Ingat, beda pilihan adalah suatu hal yang biasa saja. Mengingat, kontestasi merupakan upaya
untuk memajukan bangsa melalui cara-cara bagi para pemenang.
Banyak
jalan menuju Roma. Demikian halnya terbuka banyak pilihan cara untuk memajukan
bangsa ini. Cara yang lebih sesuai dengan
karakter bangsa dan budaya yang diwariskan leluhur. Lalu, mengapa harus memilih
jalan yang terlihat mudah, namun mengorbankan masa depan persatuan dan kesatuan?
Mengapa memilih polarisasi yang mengakibatkan perpecahan, hanya lantaran ingin
murah dan mudah memenangkan kontestasi?
Suasana
pada hari-hari menjelang kontestasi 2024 dapat dipastikan
akan diwarnai perbedaan pendapat. Tak
jarang kita akan mendapatkan gambaran-gambaran ide. bukankah sebaiknya kita menyiapkan energi untuk mengujinya? Jangan
pula justru mengoreksinya dengan kata-kata non
substansial yang berisi dengan ujaran kebencian!
Kalau
pesta demokrasi ini diibaratkan sebuah
jarring, maka setiap kita adalah
benang. Kita saling bersatu,
saling berkait hingga terajutnya jaring. Bukankah jaring dipergunakan untuk
menangkap ikan, untuk
setiap perut yang membutuhkan? Terus,
kenapa kita hanya memimikirkan saling beradu sehingga jaring tak jua terajut?

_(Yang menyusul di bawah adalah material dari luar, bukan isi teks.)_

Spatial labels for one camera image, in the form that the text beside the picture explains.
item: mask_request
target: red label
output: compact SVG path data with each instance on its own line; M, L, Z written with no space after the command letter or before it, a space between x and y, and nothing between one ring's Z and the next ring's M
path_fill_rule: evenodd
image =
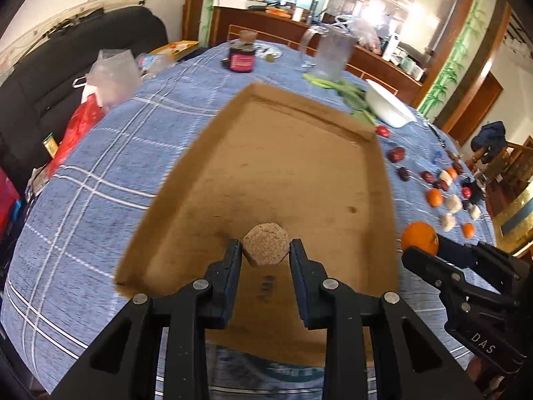
M255 55L233 54L230 69L239 72L248 72L254 68Z

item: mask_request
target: jar with cork lid
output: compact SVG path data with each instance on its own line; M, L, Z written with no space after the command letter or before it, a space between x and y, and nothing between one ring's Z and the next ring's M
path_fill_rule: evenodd
M239 40L230 45L228 58L224 59L223 65L230 71L249 73L255 65L254 42L257 32L242 30Z

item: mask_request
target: white bowl
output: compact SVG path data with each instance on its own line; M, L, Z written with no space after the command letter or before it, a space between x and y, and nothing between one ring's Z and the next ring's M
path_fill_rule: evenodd
M381 120L393 128L401 128L410 121L416 121L410 109L385 87L372 80L366 81L366 101Z

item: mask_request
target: brown counter
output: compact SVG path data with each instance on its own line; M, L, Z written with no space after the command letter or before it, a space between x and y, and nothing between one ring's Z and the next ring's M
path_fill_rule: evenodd
M263 11L226 7L214 8L212 25L211 46L236 39L239 37L239 32L246 29L257 31L260 40L287 45L292 49L298 49L303 33L308 28L308 25L304 23L270 15ZM317 36L311 39L307 47L308 54L314 55L318 41ZM420 82L412 79L392 63L386 62L380 56L360 46L354 48L346 70L362 79L378 82L407 104L411 103L422 87Z

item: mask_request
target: orange fruit
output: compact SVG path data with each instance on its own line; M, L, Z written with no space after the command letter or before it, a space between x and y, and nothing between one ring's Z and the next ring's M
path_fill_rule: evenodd
M470 224L470 222L467 222L466 224L463 224L461 226L463 229L463 235L467 239L472 239L475 235L475 227L474 225Z
M431 207L438 207L442 204L443 197L437 188L433 188L426 192L426 200Z
M455 168L446 168L446 173L448 173L453 180L457 179L457 172L455 171Z
M417 246L426 251L426 253L436 255L437 251L439 251L439 237L430 224L414 222L401 235L402 251L405 251L410 246Z

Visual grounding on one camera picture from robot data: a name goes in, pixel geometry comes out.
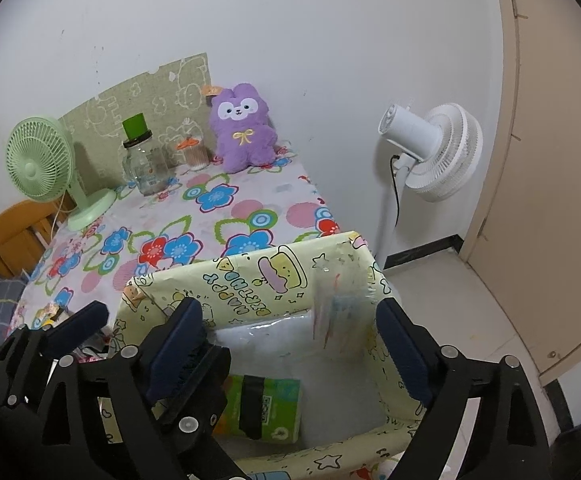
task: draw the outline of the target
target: plush toy face
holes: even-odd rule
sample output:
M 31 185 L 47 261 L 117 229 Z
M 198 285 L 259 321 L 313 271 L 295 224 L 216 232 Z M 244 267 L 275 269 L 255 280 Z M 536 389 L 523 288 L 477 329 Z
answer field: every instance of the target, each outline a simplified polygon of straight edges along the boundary
M 234 89 L 224 88 L 213 97 L 210 126 L 216 133 L 236 132 L 257 124 L 266 124 L 268 106 L 254 86 L 248 83 Z

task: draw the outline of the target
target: floral tablecloth
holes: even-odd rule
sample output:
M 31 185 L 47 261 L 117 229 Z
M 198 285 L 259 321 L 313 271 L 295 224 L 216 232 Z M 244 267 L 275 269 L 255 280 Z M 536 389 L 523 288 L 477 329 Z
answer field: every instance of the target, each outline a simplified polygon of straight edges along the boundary
M 63 226 L 45 251 L 15 310 L 11 330 L 39 328 L 56 305 L 76 312 L 106 303 L 112 326 L 133 276 L 339 232 L 288 143 L 263 168 L 223 173 L 221 160 L 199 172 L 174 170 L 168 189 L 144 197 L 134 183 L 81 232 Z

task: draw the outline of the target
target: floor
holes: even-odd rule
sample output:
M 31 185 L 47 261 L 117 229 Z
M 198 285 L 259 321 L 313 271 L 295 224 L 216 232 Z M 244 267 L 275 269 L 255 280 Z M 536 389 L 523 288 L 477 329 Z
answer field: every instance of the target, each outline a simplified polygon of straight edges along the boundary
M 448 250 L 394 267 L 385 275 L 397 288 L 410 319 L 425 326 L 440 345 L 452 344 L 466 357 L 474 359 L 498 362 L 506 354 L 512 354 L 520 360 L 552 444 L 559 427 L 548 397 L 539 385 L 537 368 L 506 314 L 477 274 L 453 250 Z M 451 472 L 442 476 L 443 480 L 457 475 L 478 405 L 477 399 L 469 399 L 448 462 Z

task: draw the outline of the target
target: silver screw
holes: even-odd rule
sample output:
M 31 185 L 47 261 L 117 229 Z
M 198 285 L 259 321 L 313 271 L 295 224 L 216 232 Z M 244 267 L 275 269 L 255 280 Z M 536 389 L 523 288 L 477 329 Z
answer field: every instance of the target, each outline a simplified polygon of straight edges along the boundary
M 62 357 L 59 360 L 59 366 L 61 366 L 62 368 L 66 368 L 67 366 L 71 366 L 74 360 L 75 358 L 72 355 L 70 354 L 64 355 L 64 357 Z
M 504 358 L 504 362 L 511 368 L 517 368 L 520 365 L 520 360 L 514 355 L 507 355 Z
M 448 359 L 455 359 L 459 355 L 459 350 L 452 345 L 445 345 L 442 347 L 442 355 Z
M 128 345 L 122 348 L 120 354 L 122 354 L 124 359 L 130 359 L 131 357 L 135 357 L 137 352 L 139 352 L 139 348 L 137 348 L 135 345 Z
M 197 422 L 197 419 L 193 416 L 185 416 L 179 421 L 177 426 L 180 431 L 183 431 L 184 433 L 192 433 L 193 431 L 197 431 L 197 428 L 200 427 L 200 423 Z

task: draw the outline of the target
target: door
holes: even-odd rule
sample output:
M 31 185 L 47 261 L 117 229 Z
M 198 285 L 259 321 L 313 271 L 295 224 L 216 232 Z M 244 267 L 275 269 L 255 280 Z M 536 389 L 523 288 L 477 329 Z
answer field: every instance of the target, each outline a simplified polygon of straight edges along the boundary
M 468 261 L 545 384 L 565 371 L 564 360 L 581 359 L 581 8 L 575 0 L 514 2 L 517 107 L 504 171 Z

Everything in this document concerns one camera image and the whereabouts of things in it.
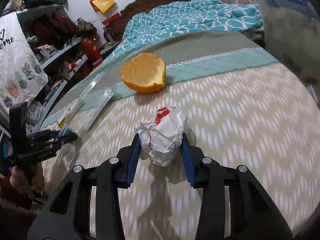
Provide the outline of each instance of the white paper wrapper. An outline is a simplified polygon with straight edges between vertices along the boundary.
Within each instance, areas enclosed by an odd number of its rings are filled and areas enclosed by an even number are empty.
[[[149,122],[138,122],[134,126],[139,134],[141,147],[153,164],[168,166],[179,152],[182,134],[188,133],[187,116],[180,107],[161,108]]]

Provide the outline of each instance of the yellow paper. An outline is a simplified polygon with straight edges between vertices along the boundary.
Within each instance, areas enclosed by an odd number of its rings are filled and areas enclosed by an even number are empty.
[[[108,9],[115,4],[113,0],[93,0],[92,3],[98,7],[100,11],[105,13]]]

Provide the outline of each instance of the teal and white comforter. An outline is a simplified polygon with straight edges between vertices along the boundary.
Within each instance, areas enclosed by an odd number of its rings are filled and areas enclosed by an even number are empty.
[[[258,4],[226,4],[219,0],[173,2],[158,6],[149,13],[136,14],[127,24],[124,41],[112,55],[148,41],[183,33],[203,30],[240,32],[261,26]]]

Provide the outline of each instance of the person's hand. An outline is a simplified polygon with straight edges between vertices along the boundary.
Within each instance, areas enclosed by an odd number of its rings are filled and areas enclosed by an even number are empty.
[[[25,190],[22,184],[22,181],[20,179],[20,176],[22,176],[23,174],[24,174],[23,171],[19,169],[17,166],[13,167],[12,174],[10,177],[10,184],[20,194],[26,195],[27,191]],[[41,163],[37,164],[36,173],[32,178],[31,189],[36,192],[41,192],[44,189],[44,176],[43,176],[43,169],[42,169]]]

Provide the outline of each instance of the wooden headboard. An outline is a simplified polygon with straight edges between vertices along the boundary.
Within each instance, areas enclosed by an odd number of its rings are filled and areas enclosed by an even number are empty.
[[[151,9],[164,4],[169,4],[176,1],[191,1],[191,0],[135,0],[126,6],[120,12],[121,16],[113,19],[107,26],[107,30],[111,32],[111,36],[115,41],[120,41],[124,34],[125,27],[133,16],[140,12],[149,12]]]

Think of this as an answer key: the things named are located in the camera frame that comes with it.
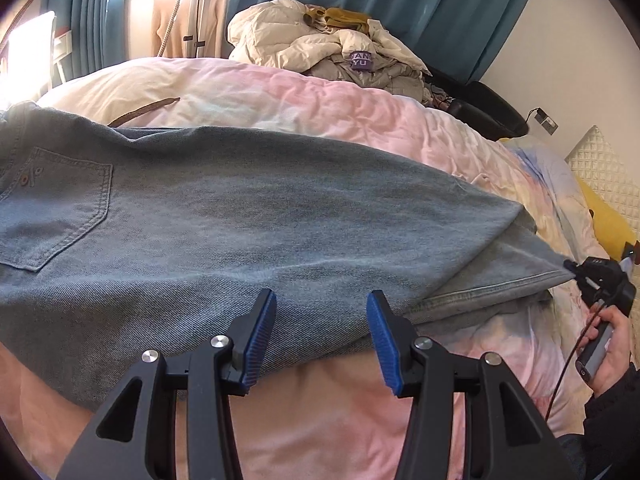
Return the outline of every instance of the black sleeve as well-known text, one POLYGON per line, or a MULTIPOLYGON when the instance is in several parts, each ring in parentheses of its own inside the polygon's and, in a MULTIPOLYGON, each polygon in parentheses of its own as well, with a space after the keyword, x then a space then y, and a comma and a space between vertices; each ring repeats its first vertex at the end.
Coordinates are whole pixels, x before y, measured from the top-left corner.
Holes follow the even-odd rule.
POLYGON ((587 478, 612 466, 606 478, 638 475, 640 454, 640 372, 631 364, 625 375, 584 407, 587 478))

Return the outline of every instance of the beige sweater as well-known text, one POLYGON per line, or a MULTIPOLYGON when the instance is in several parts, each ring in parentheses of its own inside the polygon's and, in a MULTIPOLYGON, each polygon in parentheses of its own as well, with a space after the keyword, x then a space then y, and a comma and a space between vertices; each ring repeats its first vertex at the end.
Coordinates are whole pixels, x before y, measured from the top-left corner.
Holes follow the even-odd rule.
MULTIPOLYGON (((154 0, 154 8, 151 16, 152 46, 155 55, 162 45, 162 38, 169 25, 171 14, 176 0, 154 0)), ((200 38, 206 41, 204 55, 206 57, 221 57, 222 43, 225 35, 225 13, 227 0, 211 0, 207 23, 207 30, 200 31, 200 38)), ((187 35, 189 27, 189 9, 191 0, 181 0, 178 14, 175 18, 169 40, 166 44, 164 57, 184 57, 185 43, 182 40, 187 35)))

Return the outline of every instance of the device handle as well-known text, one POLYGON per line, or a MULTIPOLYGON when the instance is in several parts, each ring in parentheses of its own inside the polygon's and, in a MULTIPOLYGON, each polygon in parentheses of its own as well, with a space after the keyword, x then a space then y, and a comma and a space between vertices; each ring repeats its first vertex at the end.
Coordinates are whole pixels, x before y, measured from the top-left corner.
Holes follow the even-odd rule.
POLYGON ((589 341, 582 353, 575 360, 575 368, 578 370, 582 380, 589 384, 595 377, 598 368, 604 361, 607 354, 607 343, 613 335, 613 326, 603 321, 598 325, 598 336, 589 341))

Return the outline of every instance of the purple label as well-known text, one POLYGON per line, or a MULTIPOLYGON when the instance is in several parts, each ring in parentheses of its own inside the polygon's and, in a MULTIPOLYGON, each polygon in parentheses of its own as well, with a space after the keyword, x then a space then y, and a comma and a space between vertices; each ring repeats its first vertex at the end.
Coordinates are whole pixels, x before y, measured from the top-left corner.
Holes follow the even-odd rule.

Ingat, pesta 2014 dan 2019 telah usai. Setiap pisau
yang tajam hendaknya kita ganti menjadi benang. Benang pada pesta demokrasi ini
hanya memiliki dua warna:
merah dan putih.
Putih melambangkan kesucian. Suci dalam hati yang kita
teruskan pada niat. Niat dilanjukan menjadi usaha dan setiap usaha diperjuangkan dengan keberanian yang dilambangkan dengan benang warna merah. Maka, setiap insan adalah benang
merah dan benang putih.
Pemilu
2024 harus secara nyata menjadi sarana integrasi bangsa. Persatuan dan kesatuan bangsa harus
menjadi satu-satunya target. Slogan ini tentu harus diimplementasikan oleh
semua pihak, bukan hanya penyelenggara dan peserta pemilu. Seluruh masyarakat Indonesia harus
mengimplementasikan Pemilu 2024 sebagai
wujud kebhinekaan bangsa dan demi Persatuan Indonesia, sebagaimana tertuang dalam
butir ketiga Pancasila. ***
*) Penulis adalah Komisioner Panitia Pemilihan Kecamatan
Batang Kuis, Deli Serdang dalam Pemilu 2024.